/---
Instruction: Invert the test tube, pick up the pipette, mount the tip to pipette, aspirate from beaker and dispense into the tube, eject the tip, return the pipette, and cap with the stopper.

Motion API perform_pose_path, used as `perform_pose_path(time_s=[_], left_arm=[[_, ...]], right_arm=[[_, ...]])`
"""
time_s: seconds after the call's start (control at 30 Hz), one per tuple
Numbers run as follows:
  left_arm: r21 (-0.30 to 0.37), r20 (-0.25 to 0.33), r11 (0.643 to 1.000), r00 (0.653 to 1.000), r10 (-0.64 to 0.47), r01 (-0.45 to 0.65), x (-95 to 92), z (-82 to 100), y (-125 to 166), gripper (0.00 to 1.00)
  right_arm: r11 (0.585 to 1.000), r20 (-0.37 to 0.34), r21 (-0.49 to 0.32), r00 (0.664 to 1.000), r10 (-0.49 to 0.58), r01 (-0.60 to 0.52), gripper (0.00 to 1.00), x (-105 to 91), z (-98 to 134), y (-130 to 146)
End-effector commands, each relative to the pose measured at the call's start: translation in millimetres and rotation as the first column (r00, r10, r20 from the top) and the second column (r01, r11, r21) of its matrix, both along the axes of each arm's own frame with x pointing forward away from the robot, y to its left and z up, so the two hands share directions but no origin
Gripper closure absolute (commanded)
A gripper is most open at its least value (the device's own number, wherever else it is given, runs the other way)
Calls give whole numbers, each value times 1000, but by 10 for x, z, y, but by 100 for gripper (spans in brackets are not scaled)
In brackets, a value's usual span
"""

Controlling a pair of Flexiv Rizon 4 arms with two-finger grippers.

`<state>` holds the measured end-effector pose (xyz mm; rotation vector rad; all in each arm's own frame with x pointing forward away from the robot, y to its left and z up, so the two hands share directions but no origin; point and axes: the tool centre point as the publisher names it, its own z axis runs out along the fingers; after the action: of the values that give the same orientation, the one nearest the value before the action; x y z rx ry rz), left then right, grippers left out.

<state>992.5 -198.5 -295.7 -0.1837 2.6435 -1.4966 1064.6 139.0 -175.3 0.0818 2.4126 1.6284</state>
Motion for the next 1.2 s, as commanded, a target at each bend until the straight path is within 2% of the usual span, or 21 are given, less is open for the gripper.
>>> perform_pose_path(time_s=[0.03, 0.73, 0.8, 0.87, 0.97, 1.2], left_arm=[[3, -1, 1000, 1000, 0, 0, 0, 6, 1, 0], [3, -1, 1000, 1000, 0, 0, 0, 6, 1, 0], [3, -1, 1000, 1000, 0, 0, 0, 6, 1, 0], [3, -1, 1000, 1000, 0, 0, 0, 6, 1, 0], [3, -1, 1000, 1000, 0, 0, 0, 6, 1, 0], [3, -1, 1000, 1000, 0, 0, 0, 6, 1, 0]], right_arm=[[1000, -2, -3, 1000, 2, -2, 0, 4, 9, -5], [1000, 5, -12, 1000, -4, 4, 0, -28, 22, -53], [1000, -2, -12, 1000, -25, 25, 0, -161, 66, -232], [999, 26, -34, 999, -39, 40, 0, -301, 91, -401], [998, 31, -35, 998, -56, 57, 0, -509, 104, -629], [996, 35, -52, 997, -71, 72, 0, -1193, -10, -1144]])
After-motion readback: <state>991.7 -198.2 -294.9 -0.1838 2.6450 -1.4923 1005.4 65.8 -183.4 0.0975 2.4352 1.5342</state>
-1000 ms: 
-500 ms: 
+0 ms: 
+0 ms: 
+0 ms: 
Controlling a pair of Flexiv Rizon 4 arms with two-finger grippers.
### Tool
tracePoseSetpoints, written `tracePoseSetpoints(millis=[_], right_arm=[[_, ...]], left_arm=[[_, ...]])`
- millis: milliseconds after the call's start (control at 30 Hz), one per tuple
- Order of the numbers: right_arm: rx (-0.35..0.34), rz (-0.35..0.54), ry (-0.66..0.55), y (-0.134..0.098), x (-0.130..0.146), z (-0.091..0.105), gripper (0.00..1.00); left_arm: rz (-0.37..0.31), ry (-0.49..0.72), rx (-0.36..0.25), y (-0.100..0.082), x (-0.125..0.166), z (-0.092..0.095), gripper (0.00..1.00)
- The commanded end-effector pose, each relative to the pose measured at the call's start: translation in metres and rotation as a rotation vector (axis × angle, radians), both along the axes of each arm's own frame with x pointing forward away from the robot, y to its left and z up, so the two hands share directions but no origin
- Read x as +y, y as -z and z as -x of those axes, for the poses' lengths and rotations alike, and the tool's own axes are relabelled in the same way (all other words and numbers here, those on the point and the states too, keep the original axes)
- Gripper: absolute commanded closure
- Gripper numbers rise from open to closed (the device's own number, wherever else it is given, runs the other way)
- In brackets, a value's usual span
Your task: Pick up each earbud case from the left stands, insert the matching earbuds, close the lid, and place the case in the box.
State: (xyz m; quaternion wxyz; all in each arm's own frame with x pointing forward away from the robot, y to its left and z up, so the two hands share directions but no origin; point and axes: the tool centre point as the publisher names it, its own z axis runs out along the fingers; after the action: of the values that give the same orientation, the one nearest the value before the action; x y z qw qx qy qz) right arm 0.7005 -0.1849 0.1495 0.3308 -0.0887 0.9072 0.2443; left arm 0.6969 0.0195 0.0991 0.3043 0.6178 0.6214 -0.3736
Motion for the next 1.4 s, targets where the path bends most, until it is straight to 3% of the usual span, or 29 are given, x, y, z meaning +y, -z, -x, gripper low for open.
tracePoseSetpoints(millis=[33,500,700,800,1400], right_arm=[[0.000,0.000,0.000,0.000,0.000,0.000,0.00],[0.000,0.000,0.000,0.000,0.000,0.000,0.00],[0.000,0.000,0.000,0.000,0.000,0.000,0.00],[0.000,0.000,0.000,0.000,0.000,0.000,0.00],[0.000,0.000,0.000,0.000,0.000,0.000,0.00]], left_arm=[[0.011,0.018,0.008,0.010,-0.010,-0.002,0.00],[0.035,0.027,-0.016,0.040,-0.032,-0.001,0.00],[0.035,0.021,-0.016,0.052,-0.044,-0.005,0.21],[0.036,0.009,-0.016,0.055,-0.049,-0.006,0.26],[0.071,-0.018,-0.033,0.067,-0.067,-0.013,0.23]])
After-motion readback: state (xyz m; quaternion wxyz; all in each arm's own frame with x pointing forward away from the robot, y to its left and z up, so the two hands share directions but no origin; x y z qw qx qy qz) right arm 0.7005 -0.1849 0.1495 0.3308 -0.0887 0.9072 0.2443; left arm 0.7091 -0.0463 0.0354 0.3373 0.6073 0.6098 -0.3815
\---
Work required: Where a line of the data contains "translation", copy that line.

Written answer:
End-effector commands, each relative to the pose measured at the call's start: translation in millimetres and rotation as the first column (r00, r10, r20 from the top) and the second column (r01, r11, r21) of its matrix, both along the axes of each arm's own frame with x pointing forward away from the robot, y to its left and z up, so the two hands share directions but no origin
- The commanded end-effector pose, each relative to the pose measured at the call's start: translation in metres and rotation as a rotation vector (axis × angle, radians), both along the axes of each arm's own frame with x pointing forward away from the robot, y to its left and z up, so the two hands share directions but no origin

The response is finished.